**WHAT YOU HAVE TO DO**
Each line from the one containing "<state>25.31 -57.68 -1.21" to the end of the entries below must be restated exactly, and no other line should appear.

======== DATA EXCERPTS

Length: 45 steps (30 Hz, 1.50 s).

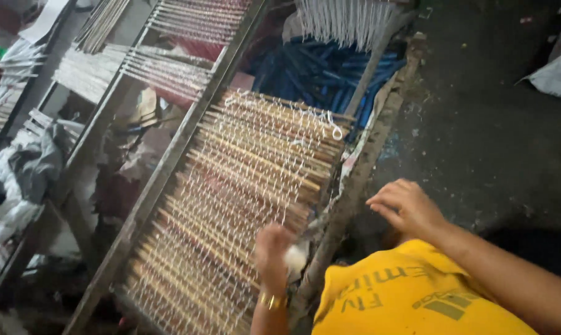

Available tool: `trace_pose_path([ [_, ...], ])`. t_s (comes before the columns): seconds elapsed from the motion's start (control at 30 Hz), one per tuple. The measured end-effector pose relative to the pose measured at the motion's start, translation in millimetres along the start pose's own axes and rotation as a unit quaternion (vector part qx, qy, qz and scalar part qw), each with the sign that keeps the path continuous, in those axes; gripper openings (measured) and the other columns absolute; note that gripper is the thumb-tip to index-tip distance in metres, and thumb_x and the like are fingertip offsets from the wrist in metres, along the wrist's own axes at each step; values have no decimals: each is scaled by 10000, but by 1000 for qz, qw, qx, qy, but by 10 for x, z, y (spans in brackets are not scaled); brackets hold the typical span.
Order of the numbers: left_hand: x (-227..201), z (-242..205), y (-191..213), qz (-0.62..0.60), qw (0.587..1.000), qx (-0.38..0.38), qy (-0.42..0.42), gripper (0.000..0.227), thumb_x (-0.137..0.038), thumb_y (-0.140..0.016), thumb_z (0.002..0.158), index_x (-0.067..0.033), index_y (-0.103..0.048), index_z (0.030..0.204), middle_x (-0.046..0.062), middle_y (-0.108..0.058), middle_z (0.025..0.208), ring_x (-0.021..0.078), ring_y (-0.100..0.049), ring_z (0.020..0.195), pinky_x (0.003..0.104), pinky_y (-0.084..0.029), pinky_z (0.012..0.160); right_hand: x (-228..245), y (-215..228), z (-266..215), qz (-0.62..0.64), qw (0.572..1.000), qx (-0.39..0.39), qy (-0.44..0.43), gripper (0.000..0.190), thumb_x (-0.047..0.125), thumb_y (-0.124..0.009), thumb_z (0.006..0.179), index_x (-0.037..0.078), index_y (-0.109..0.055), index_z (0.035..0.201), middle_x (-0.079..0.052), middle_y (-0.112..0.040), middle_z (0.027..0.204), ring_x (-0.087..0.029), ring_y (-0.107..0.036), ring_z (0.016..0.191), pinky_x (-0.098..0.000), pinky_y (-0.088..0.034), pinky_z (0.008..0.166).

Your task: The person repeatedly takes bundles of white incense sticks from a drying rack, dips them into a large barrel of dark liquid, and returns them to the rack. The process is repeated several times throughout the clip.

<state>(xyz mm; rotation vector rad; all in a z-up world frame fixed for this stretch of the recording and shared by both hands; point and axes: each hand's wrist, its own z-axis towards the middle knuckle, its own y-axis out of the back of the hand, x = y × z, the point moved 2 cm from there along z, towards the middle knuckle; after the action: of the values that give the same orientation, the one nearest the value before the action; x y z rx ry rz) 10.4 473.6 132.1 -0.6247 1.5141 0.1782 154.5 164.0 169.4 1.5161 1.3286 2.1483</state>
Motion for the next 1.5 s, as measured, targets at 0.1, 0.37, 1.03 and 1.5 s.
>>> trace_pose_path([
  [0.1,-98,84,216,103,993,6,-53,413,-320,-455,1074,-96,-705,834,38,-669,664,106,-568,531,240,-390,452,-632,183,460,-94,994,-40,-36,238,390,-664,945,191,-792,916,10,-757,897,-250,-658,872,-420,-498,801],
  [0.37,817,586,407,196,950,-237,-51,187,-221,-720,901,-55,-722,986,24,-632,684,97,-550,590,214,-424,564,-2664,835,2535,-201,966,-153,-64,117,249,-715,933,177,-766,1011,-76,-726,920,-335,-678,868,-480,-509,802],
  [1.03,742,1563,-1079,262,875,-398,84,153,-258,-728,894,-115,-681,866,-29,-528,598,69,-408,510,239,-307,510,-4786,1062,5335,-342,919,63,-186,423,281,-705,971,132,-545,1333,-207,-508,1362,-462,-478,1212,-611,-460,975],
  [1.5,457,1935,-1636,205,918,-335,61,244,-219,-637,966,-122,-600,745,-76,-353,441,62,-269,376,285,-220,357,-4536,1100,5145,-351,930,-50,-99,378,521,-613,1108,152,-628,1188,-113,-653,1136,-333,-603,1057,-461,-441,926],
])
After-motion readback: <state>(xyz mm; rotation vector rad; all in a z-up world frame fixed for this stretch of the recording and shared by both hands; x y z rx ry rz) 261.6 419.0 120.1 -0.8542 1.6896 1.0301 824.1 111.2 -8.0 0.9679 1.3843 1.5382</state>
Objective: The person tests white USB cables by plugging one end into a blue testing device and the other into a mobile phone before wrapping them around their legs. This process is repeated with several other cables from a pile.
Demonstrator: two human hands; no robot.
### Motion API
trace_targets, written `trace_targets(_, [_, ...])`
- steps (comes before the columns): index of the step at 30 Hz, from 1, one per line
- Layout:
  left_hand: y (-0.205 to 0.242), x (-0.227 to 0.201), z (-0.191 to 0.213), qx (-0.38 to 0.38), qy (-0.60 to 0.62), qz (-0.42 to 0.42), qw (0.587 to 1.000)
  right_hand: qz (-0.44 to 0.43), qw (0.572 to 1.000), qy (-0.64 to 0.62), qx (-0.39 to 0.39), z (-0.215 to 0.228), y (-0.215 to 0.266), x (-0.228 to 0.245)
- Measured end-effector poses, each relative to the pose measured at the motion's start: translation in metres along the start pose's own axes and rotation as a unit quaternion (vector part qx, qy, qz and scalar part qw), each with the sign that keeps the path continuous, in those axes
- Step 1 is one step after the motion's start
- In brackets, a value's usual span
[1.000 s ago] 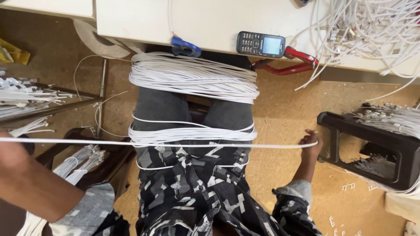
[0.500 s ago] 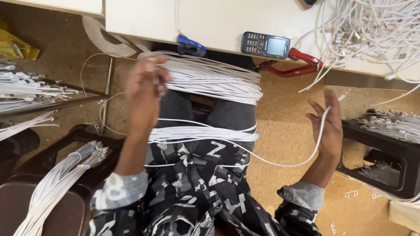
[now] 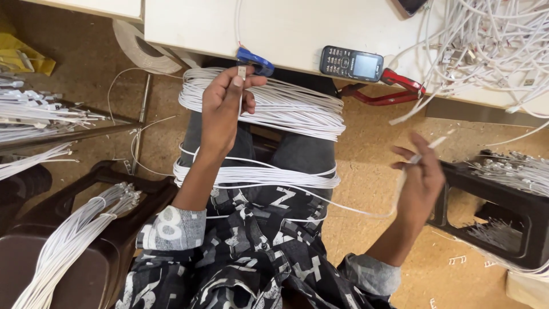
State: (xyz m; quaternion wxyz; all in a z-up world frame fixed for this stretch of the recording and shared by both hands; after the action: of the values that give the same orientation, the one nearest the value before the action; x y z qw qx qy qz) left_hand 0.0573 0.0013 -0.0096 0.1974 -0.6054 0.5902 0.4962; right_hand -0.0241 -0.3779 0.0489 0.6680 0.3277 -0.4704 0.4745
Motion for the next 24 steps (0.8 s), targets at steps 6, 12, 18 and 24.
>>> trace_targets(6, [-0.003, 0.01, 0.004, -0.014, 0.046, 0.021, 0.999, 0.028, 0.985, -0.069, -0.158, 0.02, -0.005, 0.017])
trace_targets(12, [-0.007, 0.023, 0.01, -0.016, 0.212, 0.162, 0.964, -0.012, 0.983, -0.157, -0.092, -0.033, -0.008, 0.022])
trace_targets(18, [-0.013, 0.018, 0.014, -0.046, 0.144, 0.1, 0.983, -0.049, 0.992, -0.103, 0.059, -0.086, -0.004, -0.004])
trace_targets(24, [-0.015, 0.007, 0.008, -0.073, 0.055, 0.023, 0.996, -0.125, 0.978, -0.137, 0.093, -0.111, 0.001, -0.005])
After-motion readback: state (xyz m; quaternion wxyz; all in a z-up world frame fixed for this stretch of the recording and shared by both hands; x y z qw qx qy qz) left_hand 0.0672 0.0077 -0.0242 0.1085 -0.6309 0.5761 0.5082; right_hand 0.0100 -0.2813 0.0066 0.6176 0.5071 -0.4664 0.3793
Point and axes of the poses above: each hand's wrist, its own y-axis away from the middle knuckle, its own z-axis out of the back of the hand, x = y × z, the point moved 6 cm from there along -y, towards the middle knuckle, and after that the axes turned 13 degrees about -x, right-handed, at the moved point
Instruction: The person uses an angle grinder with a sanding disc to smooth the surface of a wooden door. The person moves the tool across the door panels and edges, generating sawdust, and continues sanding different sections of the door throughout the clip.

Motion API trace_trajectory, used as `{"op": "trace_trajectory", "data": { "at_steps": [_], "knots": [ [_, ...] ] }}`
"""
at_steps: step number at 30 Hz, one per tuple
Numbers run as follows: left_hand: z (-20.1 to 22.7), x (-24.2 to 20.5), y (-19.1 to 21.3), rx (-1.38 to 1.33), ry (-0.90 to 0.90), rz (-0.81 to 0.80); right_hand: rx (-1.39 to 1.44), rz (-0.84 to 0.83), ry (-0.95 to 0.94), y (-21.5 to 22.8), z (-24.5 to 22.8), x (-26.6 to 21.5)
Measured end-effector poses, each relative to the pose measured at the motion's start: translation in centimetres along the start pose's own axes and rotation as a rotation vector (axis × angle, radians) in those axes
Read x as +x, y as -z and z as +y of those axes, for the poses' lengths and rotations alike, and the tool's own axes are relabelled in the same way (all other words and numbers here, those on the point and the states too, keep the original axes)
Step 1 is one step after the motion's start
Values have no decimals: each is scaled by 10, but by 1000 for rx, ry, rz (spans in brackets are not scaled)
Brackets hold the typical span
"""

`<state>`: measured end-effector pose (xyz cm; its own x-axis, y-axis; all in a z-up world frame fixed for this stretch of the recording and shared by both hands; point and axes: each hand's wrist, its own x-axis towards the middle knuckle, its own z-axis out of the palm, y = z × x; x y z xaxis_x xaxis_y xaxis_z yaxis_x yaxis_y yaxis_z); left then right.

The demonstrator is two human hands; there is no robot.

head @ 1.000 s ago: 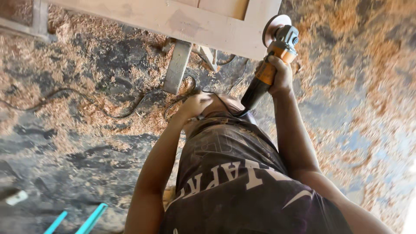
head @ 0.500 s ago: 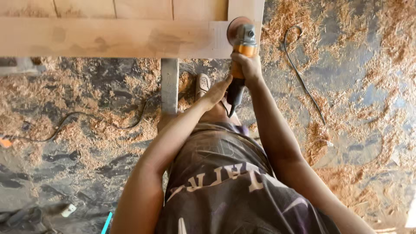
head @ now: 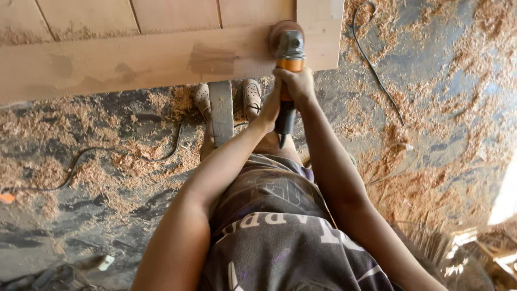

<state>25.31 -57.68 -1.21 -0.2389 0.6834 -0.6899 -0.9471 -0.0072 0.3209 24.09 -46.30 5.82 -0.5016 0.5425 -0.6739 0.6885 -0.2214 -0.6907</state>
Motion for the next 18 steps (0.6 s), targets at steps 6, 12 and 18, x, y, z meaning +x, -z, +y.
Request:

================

**RESPONSE**
<state>25.31 -57.68 -1.21 -0.2389 0.6834 -0.6899 -0.9471 -0.0072 0.3209 24.09 -46.30 5.82 -0.5016 0.5425 -0.6739 0.6885 -0.2214 -0.6907</state>
Motion for the next 18 steps (0.6 s), targets at steps 6, 12 and 18, x, y, z meaning +x, -z, +y.
Request:

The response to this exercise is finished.